- Task item -
Below are records that hold pictures; write out only the lines from their start through the line with "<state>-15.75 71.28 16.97", exactly, and drop the pictures.
Supplied material Start Marker
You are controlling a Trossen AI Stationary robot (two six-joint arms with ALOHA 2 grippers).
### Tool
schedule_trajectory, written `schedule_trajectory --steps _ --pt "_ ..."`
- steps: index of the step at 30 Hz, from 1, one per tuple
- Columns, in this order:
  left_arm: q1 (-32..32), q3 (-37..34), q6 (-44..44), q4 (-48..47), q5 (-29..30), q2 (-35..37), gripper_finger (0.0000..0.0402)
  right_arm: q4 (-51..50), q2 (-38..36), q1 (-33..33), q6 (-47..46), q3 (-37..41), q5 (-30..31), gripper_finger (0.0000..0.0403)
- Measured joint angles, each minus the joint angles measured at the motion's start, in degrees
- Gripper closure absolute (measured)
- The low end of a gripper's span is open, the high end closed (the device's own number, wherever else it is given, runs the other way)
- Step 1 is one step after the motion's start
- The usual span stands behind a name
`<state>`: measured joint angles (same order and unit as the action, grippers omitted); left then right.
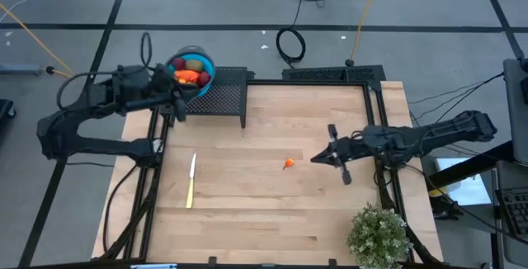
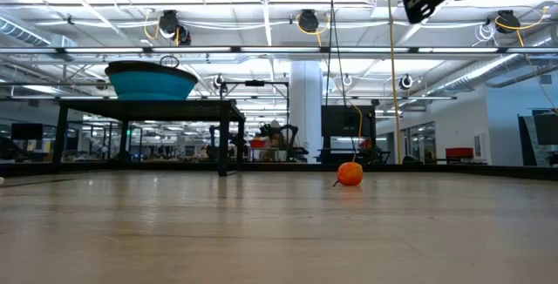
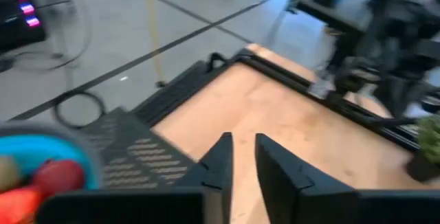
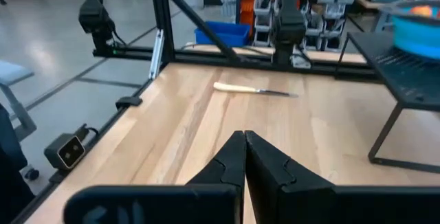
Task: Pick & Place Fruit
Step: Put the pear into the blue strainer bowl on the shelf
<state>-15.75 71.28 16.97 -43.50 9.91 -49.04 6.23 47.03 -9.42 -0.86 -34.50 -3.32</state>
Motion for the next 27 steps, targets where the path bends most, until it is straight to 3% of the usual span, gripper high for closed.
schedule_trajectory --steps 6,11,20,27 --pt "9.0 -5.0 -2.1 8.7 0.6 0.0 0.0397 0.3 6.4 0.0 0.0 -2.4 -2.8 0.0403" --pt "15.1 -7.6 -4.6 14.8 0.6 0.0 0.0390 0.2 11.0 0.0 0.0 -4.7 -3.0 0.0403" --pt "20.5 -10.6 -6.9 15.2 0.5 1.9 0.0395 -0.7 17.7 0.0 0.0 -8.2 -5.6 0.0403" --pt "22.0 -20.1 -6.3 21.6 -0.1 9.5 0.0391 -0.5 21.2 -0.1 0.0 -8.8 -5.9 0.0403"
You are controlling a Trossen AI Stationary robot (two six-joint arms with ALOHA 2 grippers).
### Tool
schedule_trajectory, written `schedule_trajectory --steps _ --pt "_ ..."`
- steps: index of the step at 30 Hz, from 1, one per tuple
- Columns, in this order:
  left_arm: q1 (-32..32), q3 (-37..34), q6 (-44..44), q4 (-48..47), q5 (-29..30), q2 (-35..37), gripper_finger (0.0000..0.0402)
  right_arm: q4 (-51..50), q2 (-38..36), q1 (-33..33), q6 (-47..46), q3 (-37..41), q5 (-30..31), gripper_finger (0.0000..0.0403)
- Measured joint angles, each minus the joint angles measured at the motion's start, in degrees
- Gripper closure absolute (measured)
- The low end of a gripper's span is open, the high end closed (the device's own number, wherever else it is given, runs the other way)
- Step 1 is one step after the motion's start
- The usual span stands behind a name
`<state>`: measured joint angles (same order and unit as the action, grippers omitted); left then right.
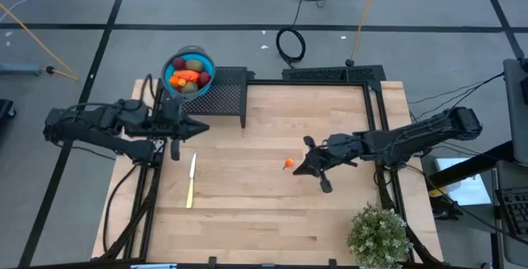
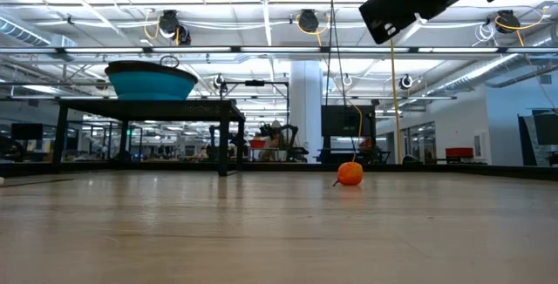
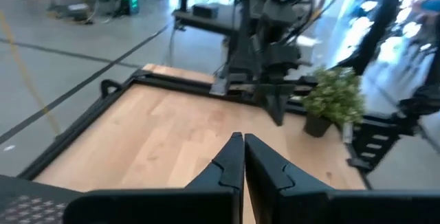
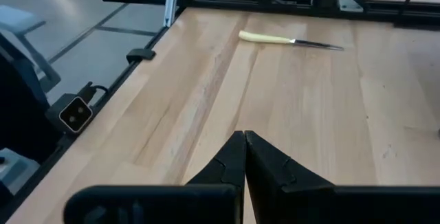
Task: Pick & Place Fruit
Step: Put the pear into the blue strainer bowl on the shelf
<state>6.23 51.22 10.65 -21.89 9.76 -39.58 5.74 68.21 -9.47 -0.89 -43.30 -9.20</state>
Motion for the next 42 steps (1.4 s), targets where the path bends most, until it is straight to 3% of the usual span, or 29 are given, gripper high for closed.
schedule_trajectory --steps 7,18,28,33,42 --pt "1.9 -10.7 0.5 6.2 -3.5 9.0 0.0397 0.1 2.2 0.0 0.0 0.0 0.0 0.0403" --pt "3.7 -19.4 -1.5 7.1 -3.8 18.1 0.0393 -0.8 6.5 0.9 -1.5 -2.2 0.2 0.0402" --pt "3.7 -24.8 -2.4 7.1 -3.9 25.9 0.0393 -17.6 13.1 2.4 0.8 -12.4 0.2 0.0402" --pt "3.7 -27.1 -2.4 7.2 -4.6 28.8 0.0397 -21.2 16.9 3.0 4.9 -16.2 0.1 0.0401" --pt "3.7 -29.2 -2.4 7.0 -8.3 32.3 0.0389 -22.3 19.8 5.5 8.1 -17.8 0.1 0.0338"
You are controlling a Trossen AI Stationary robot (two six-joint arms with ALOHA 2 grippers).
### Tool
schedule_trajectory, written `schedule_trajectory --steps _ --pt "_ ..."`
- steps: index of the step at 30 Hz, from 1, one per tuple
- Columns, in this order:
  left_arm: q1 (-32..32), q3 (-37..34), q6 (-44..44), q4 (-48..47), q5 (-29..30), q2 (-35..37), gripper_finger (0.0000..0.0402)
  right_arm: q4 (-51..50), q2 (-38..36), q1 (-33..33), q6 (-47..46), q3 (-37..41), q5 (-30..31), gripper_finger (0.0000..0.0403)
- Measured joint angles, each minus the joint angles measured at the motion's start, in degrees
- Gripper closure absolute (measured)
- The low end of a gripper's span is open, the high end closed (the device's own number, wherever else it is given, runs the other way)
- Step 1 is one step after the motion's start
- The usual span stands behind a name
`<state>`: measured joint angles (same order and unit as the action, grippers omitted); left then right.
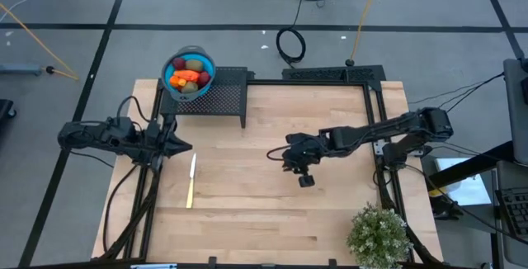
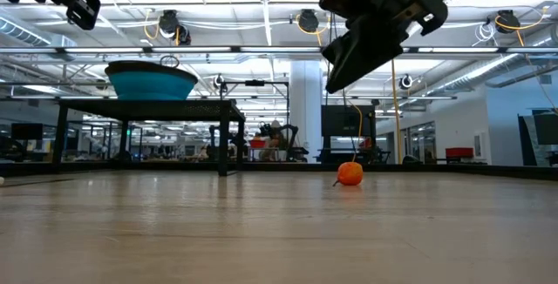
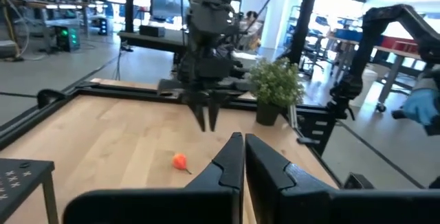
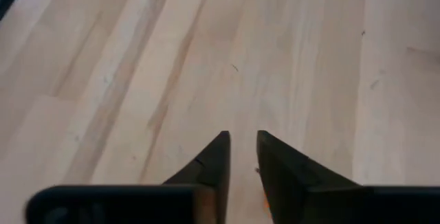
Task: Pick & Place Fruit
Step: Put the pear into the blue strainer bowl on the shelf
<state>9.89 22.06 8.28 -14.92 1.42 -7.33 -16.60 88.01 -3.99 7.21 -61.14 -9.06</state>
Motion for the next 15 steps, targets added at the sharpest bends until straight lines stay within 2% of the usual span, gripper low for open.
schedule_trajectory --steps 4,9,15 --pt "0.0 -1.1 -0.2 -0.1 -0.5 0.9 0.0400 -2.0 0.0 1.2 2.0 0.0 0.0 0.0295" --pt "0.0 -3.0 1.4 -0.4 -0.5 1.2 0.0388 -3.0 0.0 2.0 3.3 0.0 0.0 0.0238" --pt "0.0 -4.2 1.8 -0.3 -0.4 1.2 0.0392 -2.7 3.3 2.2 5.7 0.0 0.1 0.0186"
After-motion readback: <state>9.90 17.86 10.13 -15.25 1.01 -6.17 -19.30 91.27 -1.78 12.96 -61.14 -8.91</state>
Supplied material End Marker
- Exercise response -
You are controlling a Trossen AI Stationary robot (two six-joint arms with ALOHA 2 grippers).
### Tool
schedule_trajectory, written `schedule_trajectory --steps _ --pt "_ ..."`
- steps: index of the step at 30 Hz, from 1, one per tuple
- Columns, in this order:
  left_arm: q1 (-32..32), q3 (-37..34), q6 (-44..44), q4 (-48..47), q5 (-29..30), q2 (-35..37), gripper_finger (0.0000..0.0402)
  right_arm: q4 (-51..50), q2 (-38..36), q1 (-33..33), q6 (-47..46), q3 (-37..41), q5 (-30..31), gripper_finger (0.0000..0.0403)
- Measured joint angles, each minus the joint angles measured at the motion's start, in degrees
- Gripper closure absolute (measured)
- The low end of a gripper's span is open, the high end closed (the device's own number, wherever else it is given, runs the other way)
- Step 1 is one step after the motion's start
- The usual span stands behind a name
`<state>`: measured joint angles (same order and unit as the action, grippers omitted); left then right.
Task: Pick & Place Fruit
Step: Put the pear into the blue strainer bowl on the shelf
<state>-15.75 71.28 16.97 -43.50 9.91 -49.04 6.23 47.03 -9.42 -0.86 -34.50 -3.32</state>

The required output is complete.